Dirut Pertamina Nicke Widyawati ke Jambi dalam rangka kunjungan kerja menjelang Ramadhan untuk memastikan pasokan BBM di Jambi dapat berjalan dengan baik dan ia juga memahami bahwa dengan peningkatan bisnis yang terjadi di Provinsi Jambi ini sangat luarbiasa tentu harus juga disyukuri.
"Kita juga harus melakukan antisipasi kebutuhan BBM di Jambi dan juga gas elpiji, selama Ramadhan dan menjelang Idul Fitri, maka dari itu saya bersama Gubernur, Kapolda, Ketua DPRD Provinsi Jambi dan Wali Kota melakukan kunjungan ke dua SPBU dan kita melihat langsung situasi dan pasokannya," kata Nicke.
Dirut Pertamina juga berterima kasih kepada Wali Kota Jambi, Syarif Fasha yang sudah melakukan pengaturan pengisian BBM di kota Jambi dan mulai sekarang sudah ada SPBU yang diatur khusus untuk mobil truk yang mengangkut batu bara dan lainnya disediakan untuk mengisi BBM pada lima SPBU khusus yang ditentukan pemerintah kota sehingga tidak menambah antrian panjang di SPBU.
SPBU yang ditunjuk ini akan dibuka 24 jam sehingga jam berapa pun mobil truk datang para pengemudi ini bisa langsung dilayani dan selain itu dengan pengaturan tersebut.
Kemudian dari Pertamina juga menambah jumlah dispenser dengan nozzle yang ada di SPBU tersebut untuk mengurangi antrian kendaraan mobil truk yang mengisi BBM solar.
Untuk di Jambi, pihak Pertamina juga menyediakan tambahan SPBU Mobile jadi mobil-mobil truk tangki ditambahkan dengan kilometer untuk bisa menjual BBM yang nanti juga bekerjasama dengan Ditlantas untuk menentukan titik dimana akan ditambahkan Pertamina mobile tersebut sehingga dapat mengurangi antrian yang ada di SPBU.
"Pertamina juga sudah siapkan 15 unit kendaraan SPBU mobile, dimana sudah ada lima unit yang dimobilisasi ke lokasi dan akan segera dikoordinasikan untuk menetapkan titik SPBU mobile ini berhenti dimana ke-15 mobil itu bisa berkapasitas BBM jenis solar sebanyak 5.000 KL dan 16.000 KL," kata Nicke Widyawati kepada media di Jambi.
Kedatangan Dirut Pertamina ke Jambi ingin melihat langsung dan mencari solusi untuk mengurai kemacetan kendaraan yang dipenuhi mobil truk di SPBU dan nanti diharapkan tidak ada lagi antrian di setiap SPBU dan dipasokan tambahan BBM untuk SPBU yang buka 24 jam.

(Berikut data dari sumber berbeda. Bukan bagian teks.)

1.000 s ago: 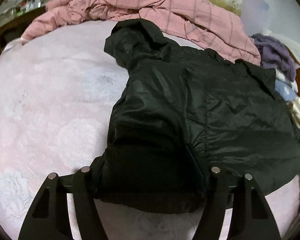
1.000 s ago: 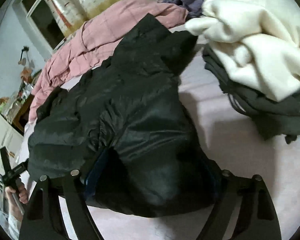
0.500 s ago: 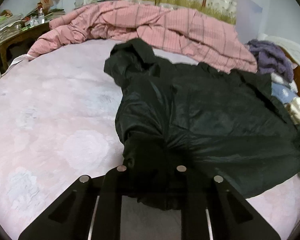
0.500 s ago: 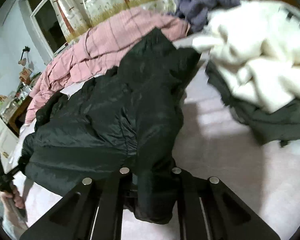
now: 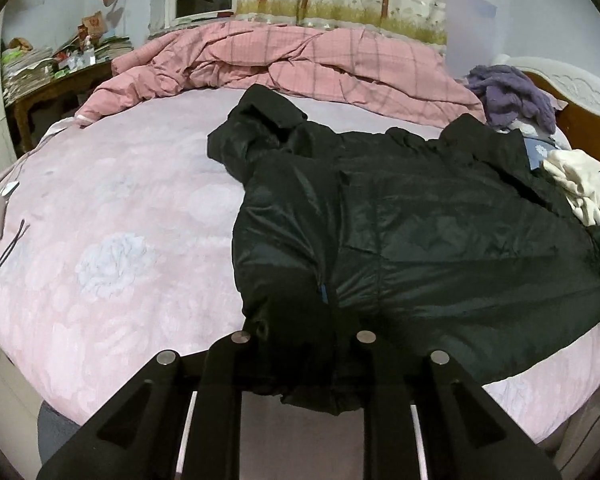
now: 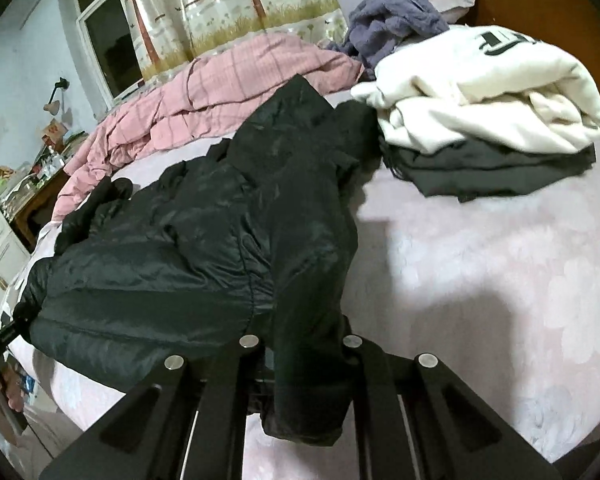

Nicke juga berharap BBM subsidi ini dipakai dengan baik sebab setiap liter yang dijual pemerintah mensubsidi Rp7.800 perliter dan meminta dukungan dan bantuan pemerintah dan masyarakat Jambi untuk sama-sama melakukan pengawasan dan melaporkan jika terjadi penggunaan BBM subsidi yang tidak tepat sasaran karena ini menyangkut uang negara dan uang rakyat yang harus dipertanggungjawabkan.